La situation des femmes africaines face aux défis politiques, sécuritaires et économiques auxquels est confronté le continent a constitué, vendredi à Cotonou (Bénin), l’un des principaux thèmes des travaux du Forum social mondial, lors desquels des militantes issues de plusieurs pays africains ont partagé leurs récits de résistance à la colonisation, aux conflits et à la pauvreté.
Intervenant lors d’ateliers consacrés aux droits des femmes, des militantes ont souligné « l’importance de renforcer la solidarité entre les femmes africaines et de faire entendre leur voix à l’échelle mondiale ».
Dans ce cadre, Thérèse Kolongo, avocate et militante des droits de l’homme de la République démocratique du Congo, a estimé que les femmes africaines demeurent affectées par la situation dans leurs pays, qui « continuent de subir les conséquences de l’impérialisme » et « ne bénéficient toujours pas de leurs richesses naturelles », une réalité qui se traduit, a-t-elle dit, par « la persistance de la pauvreté et de la marginalisation ».
Elle a également souligné que « la cause des femmes sahraouies fait partie des dossiers qu’il faut défendre et mettre en avant à travers le monde ». Dans le même contexte, la Secrétaire générale de l’Union nationale des femmes sahraouies, Chaba Sini Ibrahim, a mis en lumière la situation des femmes sahraouies, notamment dans les territoires occupés.

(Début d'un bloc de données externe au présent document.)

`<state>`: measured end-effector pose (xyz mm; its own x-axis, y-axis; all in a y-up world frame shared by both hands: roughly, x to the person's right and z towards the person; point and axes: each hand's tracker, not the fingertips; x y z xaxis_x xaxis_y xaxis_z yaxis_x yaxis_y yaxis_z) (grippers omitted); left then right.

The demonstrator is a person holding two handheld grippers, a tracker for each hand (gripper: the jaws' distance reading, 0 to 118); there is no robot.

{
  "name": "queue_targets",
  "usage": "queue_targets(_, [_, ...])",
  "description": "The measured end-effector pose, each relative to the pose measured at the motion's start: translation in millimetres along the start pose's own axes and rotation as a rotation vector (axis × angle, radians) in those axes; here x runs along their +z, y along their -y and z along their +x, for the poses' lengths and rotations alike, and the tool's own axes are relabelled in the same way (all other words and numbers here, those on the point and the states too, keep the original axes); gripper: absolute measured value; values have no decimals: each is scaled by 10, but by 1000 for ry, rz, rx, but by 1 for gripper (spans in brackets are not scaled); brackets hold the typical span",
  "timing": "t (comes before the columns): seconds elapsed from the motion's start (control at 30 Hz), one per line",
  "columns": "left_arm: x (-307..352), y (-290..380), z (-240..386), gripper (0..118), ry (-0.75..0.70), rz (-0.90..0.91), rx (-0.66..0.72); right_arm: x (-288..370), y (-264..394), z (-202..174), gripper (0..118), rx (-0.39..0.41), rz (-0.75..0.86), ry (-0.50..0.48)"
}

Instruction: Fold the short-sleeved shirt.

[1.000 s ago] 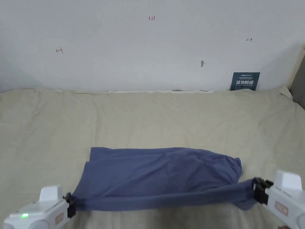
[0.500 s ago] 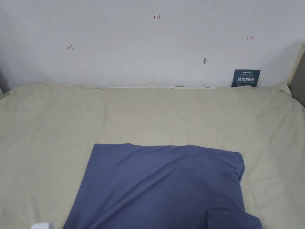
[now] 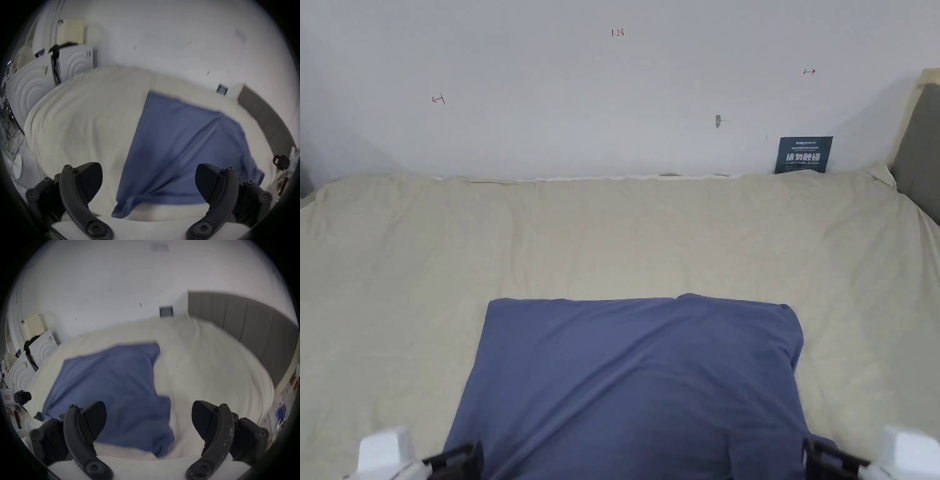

Elle a évoqué dans son intervention « les conditions de vie des femmes sahraouies dans les territoires occupés, les mauvais traitements qu’elles subissent ainsi que le blackout médiatique entourant la situation des droits de l’homme au Sahara occidental », tout en rappelant « le sort des détenus politiques sahraouis dans les geôles marocaines ».
A cette occasion, Chaba Sini Ibrahim a lancé un appel aux femmes participant au Forum, les invitant à « manifester leur solidarité avec les femmes sahraouies » et à « contribuer à briser le blackout médiatique systématique imposé par l’occupation marocaine ».